Thursday, December 20, 2012

Tears of the Desert

 
Three boys walk past a rebel battle wagon © Stuart Price/Albany Associates
Three young girls at dusk © Stuart Price/Albany Associates



























Never, not even in my darkest, blackest nightmare had I imagined that I would ever witness such horror.  What was happening to my country? Where had all the love gone, the goodness, the humanity? Who had let the devil in and given him free reign? How could people be so evil? They were adults and these were little children... Did they have no children of their own? Had they never been children themselves? Did they have no heart, no innocence, no adult's love for a child? Were they really even human?


These were the thoughts that were firing through my mind as I helped lift that first little girl onto the bed, so that I could inspect what the Arabs, the Janjaweed, had done to her.  As I gazed in horror at her limp form a keening, empty wail kept coming from somewhere deep within her throat - over and over and over again.  It was a sound such as I had never heard before - a hollow cry of brutalized innocence, of innocence forever lost.  It is a sound that I shall never forget no matter how long I live.


In spite of everything - the shock, the confusion, the trauma - my medical training took over now. I reached for the little girl's face, one side of which was swollen and bloody. I probed around the wound. She'd been hit with a blunt instrument - probably a rifle butt - and it needed stitches. But there were other, more urgent priorities. I checked her eyes; they were dead and glazed with shock. Unseeing. But at least she was still conscious. I felt for her pulse; it was racing and fearful. Yet it was strong, and I knew then that she was going to live. She would live - as long as I could stop the bleeding.

I lifted up her nyangour.  It was slick with congealed blood. As gently as I could I tried to prise apart her shaking, bloodied knees. The soft child's skin of her thighs was criss-crossed with cut marks as if a pack of wild animals had been clawing at her. I felt her body stiffen, her leg muscles tightening and resisting, as that chilling empty wailing in her throat rose to a terrified screaming. I felt wave after wave of panic sweeping through her now - no, no, no, not again, not again, not again. *

This is an accounting of a small Darfur village whose elementary school had been brutalized and horribly violated by the sudden invasion of a group of Janjaweed, horsed Arab tribesmen.  The school was full of children, aged seven to thirteen.  Their teachers, as terrified as the children themselves, were unable to react to the sudden dreadful threat. They were swiftly physically overcome. With dread consequences that would forever mar their lives and leave them existing in a hell of misery and pain that would refused to end. 

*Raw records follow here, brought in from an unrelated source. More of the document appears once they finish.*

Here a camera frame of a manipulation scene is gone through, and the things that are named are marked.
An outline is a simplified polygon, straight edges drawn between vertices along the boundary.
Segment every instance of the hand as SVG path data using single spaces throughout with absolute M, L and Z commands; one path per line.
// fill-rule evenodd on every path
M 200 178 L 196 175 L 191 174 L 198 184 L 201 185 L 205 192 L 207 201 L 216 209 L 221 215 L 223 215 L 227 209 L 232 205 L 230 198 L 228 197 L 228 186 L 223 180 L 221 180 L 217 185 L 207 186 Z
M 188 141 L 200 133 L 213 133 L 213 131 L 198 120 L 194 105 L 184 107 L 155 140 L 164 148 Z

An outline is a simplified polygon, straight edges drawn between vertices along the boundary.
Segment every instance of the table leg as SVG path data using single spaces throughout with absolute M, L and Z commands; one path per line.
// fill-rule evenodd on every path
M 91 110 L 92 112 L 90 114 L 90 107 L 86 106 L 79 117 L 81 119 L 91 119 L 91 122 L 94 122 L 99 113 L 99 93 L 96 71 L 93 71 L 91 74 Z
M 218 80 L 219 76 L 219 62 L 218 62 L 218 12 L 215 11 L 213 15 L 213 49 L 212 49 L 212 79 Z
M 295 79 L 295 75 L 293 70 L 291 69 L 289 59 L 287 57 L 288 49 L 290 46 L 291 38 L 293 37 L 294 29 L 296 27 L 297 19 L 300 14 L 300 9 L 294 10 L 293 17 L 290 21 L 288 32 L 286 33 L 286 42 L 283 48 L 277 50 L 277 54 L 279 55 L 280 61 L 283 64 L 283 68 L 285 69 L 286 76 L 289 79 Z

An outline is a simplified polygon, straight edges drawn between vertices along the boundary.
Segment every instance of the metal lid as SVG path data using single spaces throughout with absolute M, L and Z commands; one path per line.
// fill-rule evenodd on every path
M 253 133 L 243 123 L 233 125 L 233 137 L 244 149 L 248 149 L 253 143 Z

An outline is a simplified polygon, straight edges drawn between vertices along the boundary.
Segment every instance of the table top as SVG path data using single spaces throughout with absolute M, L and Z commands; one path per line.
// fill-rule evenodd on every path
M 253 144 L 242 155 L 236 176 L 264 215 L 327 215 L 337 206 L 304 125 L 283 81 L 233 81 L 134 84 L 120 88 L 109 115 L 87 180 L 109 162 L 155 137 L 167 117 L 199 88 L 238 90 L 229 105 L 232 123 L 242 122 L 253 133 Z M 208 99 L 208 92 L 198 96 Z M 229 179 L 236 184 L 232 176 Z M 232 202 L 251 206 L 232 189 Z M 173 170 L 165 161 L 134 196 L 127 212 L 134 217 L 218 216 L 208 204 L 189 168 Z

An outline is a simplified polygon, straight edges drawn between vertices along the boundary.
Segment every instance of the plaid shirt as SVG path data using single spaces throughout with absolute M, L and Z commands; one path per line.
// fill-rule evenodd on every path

The description above is from the first-hand account, of a Darfurian woman, a young Zaghawa  tribeswoman whose academic prowess had raised her above her peers and who had attended university in Khartoum to become an accredited medical doctor specializing in obstetrics and gynaecology, and who was determined to return to her village to perform her profession in the place she loved most.

She was caught up, as were all Darfurians in the spiral of violence between the government militias and their Janjaweed agents, and the rebel black African tribal guerrilla army determined to fight back against the brutal occupation of the Arab minority over the black African majority.

And following is another account, included in Halima Bashir's memoir of Survival in Darfur, titled aptly enough, even if understated, Tears of the Desert.

"They were shouting and screaming at us. You know what they were saying? 'We have come here to kill you! To finish you all! You are black slaves! You are worse than dogs! Either we kill you or we give you Arab children. Then there will be no more black slaves in this country.' But you know the worst? The worst was that they were laughing and yelping with joy as they did those terrible things. Those grown men were enjoying it, as they passed the little girls around...

"In all the confusion one or two of the girls managed to escape. They ran to their homes and raised the alarm. But when the parents rushed to the school they found a cordon of government soldiers had surrounded it and were letting nobody in. If anyone came too close, the soldiers shot at them with their guns. Parents could hear their daughters screaming, but there was no way they could help. 

"For two hours they held the school.  They abused the girls in front of their friends, forcing them to watch what they were doing. Any girls who tried to resist were beaten about the head with sticks or rifle butts.

"Before they left, they spat on us and urinated on us", Sumiah whispered.  "They said: 'We will let you live so you can tell your mothers and fathers and brothers what we did to you. Tell them from us: if you stay, the same and worse will happen to you all. Next time, we will show no mercy. Leave this land. Sudan is for the Arabs. It is not for black dogs and slaves'."


*  Tears of the Desert  A Memoir of Survival in Darfur by Halima Bashir with Damien Lewis
Published by Harper Perennial, an imprint of Harper Collins Publishers Ltd.